What is needed :: Set down the lines of the data exactly, starting at the first and stopping after the line containing "Annotation guideline — tag the left gripper right".

(Saved data entries)
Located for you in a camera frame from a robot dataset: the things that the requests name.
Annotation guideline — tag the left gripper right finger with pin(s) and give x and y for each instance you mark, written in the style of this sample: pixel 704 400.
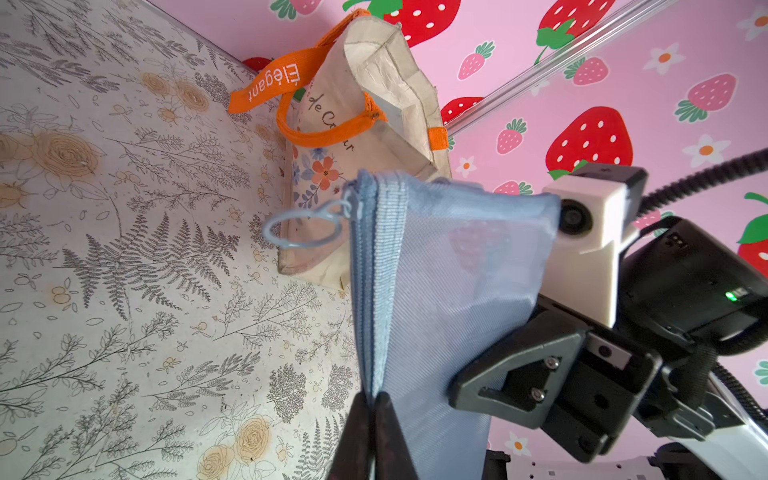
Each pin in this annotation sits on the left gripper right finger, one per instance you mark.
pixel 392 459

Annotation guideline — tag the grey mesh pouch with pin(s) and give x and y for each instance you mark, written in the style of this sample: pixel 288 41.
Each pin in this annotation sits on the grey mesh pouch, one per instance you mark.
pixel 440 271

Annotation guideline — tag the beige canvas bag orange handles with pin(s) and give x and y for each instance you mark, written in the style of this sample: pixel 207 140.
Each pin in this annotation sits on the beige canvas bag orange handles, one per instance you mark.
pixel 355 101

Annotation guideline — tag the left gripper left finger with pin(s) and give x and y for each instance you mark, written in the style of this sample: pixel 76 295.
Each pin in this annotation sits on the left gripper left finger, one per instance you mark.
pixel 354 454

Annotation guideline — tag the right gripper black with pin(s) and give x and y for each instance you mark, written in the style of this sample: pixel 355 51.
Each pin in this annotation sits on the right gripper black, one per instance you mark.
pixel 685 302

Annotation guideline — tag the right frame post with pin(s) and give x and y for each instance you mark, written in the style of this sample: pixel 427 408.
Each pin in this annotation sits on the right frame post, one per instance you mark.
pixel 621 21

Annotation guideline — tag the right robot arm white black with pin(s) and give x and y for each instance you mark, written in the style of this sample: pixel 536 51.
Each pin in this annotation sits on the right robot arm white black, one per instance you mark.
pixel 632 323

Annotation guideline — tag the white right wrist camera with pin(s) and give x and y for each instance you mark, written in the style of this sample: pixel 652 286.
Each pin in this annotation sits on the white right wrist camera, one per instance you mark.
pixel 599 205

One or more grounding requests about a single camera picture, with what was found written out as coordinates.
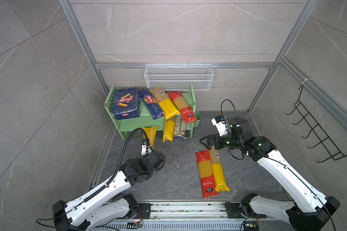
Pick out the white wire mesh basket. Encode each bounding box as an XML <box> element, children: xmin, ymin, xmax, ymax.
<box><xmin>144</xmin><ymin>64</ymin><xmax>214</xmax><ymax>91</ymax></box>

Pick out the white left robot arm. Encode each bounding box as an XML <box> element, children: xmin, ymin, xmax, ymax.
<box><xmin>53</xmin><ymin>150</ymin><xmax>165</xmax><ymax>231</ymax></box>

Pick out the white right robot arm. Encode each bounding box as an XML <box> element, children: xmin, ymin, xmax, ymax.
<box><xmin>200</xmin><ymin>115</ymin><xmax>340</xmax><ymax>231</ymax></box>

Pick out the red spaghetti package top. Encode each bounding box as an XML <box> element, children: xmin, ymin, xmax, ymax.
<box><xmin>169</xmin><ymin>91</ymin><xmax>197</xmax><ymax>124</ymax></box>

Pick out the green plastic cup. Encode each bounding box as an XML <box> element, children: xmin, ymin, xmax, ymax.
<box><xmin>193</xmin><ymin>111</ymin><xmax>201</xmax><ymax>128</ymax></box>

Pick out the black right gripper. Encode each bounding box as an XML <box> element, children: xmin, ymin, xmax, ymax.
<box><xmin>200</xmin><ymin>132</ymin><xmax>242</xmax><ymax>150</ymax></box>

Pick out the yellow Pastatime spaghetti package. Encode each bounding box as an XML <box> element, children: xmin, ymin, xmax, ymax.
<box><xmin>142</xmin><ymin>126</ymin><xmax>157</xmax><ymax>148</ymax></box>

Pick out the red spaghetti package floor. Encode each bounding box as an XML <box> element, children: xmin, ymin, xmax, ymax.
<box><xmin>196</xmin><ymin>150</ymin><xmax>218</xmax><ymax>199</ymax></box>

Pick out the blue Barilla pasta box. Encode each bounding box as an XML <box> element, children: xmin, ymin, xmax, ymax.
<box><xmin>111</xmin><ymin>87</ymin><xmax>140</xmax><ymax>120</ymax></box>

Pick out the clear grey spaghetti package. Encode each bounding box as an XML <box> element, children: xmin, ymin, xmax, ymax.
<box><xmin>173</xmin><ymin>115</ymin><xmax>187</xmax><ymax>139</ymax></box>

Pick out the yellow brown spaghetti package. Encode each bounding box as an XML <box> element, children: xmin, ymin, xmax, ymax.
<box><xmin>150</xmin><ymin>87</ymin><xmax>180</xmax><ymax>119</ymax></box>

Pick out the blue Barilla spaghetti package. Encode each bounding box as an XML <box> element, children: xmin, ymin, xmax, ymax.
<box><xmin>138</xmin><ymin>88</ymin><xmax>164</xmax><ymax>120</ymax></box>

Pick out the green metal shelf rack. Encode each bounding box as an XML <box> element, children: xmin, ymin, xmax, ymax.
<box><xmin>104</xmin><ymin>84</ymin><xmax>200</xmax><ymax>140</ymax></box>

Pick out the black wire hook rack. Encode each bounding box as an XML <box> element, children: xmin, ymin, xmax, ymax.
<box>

Solution ::
Located for you in a camera frame from a robot dataset: the things that the requests name.
Annotation guideline — tag the left gripper right finger with pin(s) and give x and y for each instance you mark, written in the style of this sample: pixel 704 400.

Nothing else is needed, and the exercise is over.